Extracted records:
=== Begin Enclosure ===
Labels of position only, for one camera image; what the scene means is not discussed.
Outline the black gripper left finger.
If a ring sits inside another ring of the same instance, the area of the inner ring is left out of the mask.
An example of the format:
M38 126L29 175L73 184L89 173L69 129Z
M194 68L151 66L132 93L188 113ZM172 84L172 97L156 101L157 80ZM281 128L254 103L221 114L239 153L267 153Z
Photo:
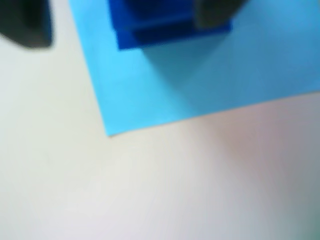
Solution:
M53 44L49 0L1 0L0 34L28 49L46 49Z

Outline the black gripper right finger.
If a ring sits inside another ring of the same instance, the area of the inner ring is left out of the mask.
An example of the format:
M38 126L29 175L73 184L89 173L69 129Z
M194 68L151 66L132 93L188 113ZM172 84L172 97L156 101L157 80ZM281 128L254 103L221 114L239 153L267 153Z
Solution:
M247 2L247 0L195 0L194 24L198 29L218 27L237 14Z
=== End Enclosure ===
=== Begin Enclosure ===
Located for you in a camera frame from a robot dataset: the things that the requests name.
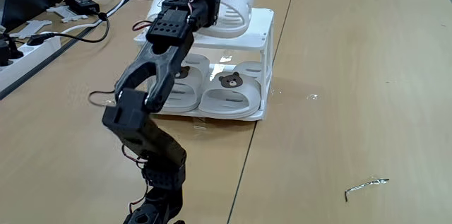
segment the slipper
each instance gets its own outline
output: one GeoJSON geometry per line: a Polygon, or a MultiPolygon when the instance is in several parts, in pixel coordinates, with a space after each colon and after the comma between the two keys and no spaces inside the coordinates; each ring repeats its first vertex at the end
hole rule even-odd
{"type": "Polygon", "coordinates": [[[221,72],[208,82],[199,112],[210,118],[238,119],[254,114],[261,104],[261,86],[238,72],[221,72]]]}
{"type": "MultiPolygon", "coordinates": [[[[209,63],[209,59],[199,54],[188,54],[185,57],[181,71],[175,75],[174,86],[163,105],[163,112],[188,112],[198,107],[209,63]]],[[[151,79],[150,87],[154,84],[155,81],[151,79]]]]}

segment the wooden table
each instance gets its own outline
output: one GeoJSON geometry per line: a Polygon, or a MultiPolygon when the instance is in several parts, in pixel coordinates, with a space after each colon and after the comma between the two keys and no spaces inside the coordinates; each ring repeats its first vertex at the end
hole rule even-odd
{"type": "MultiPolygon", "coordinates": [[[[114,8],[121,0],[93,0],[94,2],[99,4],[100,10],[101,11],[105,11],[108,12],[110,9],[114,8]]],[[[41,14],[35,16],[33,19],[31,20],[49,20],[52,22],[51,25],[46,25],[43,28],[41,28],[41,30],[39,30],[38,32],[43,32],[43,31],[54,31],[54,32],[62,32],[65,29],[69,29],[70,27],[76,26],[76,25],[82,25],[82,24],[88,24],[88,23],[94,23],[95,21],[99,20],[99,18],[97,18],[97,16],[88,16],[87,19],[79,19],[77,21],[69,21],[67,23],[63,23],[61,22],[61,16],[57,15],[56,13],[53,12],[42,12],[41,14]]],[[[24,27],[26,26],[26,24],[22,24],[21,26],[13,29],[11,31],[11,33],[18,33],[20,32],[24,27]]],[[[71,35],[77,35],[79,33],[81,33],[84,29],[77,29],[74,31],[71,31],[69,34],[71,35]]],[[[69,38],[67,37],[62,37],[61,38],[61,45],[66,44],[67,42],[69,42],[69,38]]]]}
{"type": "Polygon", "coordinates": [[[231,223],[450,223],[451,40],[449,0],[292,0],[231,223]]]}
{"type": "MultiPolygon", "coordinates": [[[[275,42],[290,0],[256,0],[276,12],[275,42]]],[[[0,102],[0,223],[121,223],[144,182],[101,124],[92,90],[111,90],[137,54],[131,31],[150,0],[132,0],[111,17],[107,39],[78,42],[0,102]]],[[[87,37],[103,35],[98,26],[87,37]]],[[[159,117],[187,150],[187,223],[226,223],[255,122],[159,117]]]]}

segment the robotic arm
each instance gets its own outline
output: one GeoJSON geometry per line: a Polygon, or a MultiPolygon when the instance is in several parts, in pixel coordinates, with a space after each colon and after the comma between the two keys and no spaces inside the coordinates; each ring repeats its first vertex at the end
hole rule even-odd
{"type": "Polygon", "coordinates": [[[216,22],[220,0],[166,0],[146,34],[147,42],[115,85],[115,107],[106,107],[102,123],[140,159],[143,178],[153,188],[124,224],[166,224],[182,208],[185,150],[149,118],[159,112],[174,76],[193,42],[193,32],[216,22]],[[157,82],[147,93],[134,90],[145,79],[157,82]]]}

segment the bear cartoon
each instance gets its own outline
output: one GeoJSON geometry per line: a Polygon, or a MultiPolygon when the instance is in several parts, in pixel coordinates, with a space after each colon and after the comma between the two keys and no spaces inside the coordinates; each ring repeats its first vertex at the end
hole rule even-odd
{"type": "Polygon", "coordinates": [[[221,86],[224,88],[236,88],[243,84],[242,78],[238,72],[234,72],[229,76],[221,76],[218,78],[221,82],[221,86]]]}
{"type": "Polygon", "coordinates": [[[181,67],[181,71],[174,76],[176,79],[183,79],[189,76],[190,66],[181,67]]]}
=== End Enclosure ===
* **What the task requires**
Return the number of lines in the records holding the string "segment", without any other words.

* **Output of the exercise**
4